## MATERIAL PROVIDED
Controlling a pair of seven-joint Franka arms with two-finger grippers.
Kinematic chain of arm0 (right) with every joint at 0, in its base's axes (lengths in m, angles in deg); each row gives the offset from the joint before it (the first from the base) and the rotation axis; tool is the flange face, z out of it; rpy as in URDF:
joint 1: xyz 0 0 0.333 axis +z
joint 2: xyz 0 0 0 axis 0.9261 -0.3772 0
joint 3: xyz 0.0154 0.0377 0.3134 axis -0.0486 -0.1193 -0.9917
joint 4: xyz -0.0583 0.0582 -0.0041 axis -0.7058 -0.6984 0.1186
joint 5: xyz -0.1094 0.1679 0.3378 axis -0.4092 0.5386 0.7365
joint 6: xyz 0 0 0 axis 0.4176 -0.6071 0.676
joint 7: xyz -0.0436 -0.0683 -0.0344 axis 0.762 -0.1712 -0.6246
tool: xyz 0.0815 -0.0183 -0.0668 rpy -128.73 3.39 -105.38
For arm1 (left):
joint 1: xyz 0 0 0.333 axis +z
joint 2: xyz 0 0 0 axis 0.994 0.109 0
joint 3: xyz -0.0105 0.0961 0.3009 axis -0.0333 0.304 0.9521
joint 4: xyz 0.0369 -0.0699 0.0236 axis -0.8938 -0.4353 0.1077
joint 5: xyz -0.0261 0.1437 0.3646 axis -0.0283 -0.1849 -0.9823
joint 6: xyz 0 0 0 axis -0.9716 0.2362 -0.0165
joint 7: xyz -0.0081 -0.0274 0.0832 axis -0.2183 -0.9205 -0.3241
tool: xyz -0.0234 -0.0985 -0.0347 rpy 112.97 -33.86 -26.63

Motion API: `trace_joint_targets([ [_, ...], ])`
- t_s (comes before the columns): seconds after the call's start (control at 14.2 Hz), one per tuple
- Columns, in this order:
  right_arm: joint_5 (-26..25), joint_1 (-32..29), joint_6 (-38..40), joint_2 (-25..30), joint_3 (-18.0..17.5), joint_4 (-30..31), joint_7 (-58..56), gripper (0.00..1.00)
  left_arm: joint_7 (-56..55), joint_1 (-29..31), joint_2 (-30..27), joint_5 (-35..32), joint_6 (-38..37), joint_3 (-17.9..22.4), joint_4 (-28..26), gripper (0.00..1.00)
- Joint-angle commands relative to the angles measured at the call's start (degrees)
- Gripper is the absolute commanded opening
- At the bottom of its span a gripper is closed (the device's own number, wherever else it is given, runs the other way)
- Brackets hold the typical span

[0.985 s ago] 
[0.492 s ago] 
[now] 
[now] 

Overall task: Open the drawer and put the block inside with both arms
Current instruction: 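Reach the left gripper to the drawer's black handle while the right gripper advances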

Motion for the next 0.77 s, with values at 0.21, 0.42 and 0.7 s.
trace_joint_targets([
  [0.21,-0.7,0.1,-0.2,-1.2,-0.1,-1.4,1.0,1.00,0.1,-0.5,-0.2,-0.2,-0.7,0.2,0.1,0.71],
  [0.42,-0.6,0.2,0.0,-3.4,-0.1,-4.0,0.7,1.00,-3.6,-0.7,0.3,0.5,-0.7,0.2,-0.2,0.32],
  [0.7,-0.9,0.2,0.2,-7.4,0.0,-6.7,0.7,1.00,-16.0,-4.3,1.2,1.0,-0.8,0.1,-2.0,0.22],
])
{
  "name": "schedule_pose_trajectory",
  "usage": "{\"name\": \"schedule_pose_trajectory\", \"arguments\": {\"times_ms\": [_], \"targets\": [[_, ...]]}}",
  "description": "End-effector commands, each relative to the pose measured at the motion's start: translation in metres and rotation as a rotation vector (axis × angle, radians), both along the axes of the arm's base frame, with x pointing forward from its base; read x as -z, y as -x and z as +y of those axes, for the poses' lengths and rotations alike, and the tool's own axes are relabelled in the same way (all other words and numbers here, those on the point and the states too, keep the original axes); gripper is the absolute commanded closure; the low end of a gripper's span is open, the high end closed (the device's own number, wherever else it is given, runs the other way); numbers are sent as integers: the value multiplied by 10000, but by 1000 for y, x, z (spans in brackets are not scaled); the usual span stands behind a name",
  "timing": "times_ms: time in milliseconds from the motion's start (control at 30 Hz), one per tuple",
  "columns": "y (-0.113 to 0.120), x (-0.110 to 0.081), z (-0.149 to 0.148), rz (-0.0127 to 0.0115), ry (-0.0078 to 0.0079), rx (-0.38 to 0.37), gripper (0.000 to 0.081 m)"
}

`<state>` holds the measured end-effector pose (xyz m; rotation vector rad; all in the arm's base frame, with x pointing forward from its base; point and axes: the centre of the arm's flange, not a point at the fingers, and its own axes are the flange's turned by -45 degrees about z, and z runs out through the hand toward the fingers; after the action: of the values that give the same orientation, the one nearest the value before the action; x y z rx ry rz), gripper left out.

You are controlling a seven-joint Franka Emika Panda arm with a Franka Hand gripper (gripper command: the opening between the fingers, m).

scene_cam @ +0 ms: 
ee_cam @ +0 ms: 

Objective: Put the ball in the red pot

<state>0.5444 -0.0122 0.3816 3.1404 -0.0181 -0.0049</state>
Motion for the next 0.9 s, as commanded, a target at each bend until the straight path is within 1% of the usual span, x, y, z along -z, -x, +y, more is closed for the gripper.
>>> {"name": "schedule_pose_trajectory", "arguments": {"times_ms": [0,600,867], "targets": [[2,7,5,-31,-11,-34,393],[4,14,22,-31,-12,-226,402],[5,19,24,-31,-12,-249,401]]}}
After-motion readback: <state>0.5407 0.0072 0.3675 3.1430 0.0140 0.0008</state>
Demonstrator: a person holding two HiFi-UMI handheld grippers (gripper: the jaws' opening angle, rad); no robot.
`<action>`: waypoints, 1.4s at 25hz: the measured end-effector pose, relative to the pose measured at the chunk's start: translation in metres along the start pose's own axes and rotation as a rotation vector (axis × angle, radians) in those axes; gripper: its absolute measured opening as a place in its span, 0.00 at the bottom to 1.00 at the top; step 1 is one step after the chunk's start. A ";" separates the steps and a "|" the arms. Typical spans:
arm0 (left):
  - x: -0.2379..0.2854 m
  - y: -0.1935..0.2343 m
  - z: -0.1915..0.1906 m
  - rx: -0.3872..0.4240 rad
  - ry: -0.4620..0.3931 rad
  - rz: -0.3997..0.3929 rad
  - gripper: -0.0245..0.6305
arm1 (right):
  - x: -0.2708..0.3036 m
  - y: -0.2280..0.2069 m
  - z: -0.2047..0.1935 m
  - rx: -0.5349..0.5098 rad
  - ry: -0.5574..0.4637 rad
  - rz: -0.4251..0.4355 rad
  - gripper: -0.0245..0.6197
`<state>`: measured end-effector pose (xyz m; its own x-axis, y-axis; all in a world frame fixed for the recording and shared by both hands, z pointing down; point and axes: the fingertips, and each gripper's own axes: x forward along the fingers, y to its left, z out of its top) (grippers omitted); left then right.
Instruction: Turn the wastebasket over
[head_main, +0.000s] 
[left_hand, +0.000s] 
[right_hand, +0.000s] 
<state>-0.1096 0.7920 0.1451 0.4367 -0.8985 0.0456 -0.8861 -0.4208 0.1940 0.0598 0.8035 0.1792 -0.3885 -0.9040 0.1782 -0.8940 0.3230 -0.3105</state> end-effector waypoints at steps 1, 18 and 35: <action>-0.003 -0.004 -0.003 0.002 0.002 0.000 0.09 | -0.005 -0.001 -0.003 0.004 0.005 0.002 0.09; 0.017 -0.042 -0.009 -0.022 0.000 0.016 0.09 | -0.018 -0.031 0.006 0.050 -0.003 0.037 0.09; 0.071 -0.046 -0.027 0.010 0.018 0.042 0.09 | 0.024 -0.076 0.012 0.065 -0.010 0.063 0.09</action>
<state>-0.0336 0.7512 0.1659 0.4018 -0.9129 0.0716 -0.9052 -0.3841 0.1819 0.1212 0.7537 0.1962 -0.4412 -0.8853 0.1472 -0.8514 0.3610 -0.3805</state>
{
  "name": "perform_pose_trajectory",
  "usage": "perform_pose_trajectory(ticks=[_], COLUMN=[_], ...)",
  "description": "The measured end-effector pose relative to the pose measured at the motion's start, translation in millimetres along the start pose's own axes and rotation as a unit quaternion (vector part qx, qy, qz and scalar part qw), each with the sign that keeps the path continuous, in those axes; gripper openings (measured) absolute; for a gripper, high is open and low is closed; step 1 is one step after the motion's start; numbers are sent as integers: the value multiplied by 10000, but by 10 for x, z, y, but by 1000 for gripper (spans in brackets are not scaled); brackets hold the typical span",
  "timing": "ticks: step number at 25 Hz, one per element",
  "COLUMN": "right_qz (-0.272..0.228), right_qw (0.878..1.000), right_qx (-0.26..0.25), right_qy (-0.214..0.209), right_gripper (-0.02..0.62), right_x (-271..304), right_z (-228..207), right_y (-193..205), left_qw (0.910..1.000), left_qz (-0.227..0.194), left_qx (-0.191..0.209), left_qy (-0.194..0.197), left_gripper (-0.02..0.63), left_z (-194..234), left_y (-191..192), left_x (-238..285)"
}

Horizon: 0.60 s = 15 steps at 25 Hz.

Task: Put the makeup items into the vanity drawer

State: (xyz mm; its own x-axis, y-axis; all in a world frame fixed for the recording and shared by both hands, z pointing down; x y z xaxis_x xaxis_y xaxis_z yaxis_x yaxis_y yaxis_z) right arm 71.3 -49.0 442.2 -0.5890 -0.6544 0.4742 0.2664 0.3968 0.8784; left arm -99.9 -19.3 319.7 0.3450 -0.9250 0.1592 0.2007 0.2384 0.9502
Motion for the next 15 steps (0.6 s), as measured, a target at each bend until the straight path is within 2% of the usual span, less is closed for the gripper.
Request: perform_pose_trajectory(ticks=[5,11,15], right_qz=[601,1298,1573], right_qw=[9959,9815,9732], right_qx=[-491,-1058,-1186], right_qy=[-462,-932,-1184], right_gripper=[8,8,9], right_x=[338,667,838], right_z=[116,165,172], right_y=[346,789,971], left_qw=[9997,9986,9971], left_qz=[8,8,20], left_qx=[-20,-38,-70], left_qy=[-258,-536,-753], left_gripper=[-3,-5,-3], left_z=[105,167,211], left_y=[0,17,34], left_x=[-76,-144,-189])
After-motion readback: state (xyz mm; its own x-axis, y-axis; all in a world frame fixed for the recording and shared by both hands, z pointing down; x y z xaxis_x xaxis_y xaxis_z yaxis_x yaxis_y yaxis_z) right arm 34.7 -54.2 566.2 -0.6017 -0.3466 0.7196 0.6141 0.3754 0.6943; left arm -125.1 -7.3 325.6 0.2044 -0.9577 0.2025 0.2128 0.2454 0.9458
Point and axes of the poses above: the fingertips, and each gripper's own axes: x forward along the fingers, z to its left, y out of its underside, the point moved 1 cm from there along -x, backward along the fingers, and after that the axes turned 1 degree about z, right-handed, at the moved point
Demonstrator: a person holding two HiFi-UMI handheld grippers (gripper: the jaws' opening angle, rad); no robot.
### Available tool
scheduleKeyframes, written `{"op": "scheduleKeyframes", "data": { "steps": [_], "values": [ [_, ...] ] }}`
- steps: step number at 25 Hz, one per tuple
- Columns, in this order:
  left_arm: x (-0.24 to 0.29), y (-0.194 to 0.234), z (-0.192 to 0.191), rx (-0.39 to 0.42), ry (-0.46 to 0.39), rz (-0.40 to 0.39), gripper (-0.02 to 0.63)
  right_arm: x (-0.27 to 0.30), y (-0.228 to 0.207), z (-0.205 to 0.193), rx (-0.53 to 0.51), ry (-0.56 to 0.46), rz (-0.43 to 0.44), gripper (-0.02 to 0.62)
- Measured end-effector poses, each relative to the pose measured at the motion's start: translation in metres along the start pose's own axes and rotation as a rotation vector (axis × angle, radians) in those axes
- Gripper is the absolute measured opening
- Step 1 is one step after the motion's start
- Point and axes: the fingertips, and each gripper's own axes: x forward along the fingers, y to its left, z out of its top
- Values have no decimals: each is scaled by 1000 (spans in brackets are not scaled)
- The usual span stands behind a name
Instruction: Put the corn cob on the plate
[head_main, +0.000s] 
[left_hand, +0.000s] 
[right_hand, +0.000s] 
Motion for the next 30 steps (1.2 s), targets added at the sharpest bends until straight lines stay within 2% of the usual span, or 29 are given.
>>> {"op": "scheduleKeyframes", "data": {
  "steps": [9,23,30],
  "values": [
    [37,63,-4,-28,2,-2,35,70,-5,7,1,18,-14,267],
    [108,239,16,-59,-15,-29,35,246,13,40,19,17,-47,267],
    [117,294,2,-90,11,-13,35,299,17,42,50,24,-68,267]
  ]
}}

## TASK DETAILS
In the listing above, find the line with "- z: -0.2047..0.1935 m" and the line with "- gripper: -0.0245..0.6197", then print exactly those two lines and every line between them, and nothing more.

## PROBLEM SOLUTION
  - z: -0.2047..0.1935 m
  - rx: -0.5349..0.5098 rad
  - ry: -0.5574..0.4637 rad
  - rz: -0.4251..0.4355 rad
  - gripper: -0.0245..0.6197

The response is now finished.